Is adoption green? Yes, it is! That’s obvious, isn’t it? When people choose to adopt existing children who are in need of families, domestic or internationally, they are not contributing to population growth, not adding to the drain on fuel, utilities and precious resources. This is not why we chose adoption, but others may want to consider this. We do feel better knowing we made a choice that just happened to be green.

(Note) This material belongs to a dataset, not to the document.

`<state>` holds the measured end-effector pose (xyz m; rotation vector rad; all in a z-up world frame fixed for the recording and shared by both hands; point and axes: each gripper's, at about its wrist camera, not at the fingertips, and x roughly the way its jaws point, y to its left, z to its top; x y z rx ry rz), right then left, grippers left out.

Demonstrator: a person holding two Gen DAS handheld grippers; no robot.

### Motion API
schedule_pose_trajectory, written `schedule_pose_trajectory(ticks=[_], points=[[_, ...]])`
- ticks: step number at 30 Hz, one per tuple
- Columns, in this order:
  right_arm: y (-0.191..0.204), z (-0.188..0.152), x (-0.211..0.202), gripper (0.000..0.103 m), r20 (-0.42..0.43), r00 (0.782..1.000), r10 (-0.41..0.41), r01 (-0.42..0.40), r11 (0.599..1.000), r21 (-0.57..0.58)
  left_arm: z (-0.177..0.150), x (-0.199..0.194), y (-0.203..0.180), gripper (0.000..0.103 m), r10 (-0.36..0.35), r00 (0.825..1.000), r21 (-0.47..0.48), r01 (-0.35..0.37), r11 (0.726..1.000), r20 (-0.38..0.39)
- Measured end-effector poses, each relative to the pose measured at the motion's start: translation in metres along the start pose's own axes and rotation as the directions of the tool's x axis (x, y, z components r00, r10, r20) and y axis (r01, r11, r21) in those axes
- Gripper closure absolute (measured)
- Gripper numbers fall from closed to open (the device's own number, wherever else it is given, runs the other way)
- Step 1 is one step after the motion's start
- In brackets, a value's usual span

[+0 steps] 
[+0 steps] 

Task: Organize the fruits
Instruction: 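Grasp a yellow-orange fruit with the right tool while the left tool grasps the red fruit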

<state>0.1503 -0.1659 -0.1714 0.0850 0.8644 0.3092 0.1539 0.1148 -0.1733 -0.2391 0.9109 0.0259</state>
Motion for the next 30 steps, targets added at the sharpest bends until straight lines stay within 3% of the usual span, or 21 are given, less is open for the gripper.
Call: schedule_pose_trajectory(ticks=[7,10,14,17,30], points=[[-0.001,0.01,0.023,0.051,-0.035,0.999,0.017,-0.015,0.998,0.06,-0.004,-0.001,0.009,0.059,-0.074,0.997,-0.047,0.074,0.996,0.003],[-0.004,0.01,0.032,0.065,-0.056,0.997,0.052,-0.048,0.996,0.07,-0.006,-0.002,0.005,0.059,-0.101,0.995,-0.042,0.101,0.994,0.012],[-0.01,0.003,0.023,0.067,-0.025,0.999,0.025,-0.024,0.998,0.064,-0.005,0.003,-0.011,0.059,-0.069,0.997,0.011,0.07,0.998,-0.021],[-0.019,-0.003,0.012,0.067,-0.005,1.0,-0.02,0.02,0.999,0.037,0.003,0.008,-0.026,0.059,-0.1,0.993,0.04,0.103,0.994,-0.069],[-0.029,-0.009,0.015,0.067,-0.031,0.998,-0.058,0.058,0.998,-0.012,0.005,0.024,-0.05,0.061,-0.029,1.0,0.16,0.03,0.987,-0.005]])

How do we feel about adopting trans-racially? We live in a very diverse, progressive, and accepting community. Because of this, we don’t encounter the difficulties (racial prejudice and standing out in crowds) like other families in more “white” or conservative communities would encounter. We’re very comfortable where we are, so we are extremely comfortable as a family. However, we do encounter comments that Jill posted about here if you’re interested in learning more about adoption etiquette. Our kids attend schools that are mostly white, but have a good mix of other races as well (probably 15-20% non-white). We love our varying colors as a family, and discuss it openly almost every day. Our kids are proud of how unique we are as a family. We’ve learned a great deal about race, what white privilege really means, and the importance of acknowledging and even celebrating differences. By the same token, we point out far more similarities that we all share. I swear, it’s as if all the kids are biological because we share so many of the same traits. Adoptive families will often tell you how eerie that is.


One response to “Transracial Adoption

  1. Love this post. Thanks for addressing tricky issues around int’l adoption. I have also thought deeply (and wrote about this in my adoption memoir) about how to communicate the truth that adoption isn’t going to “save the world” and isn’t the best way to help the world’s poor…but it’s a wonderful way to grow a family. I loved reading about yours.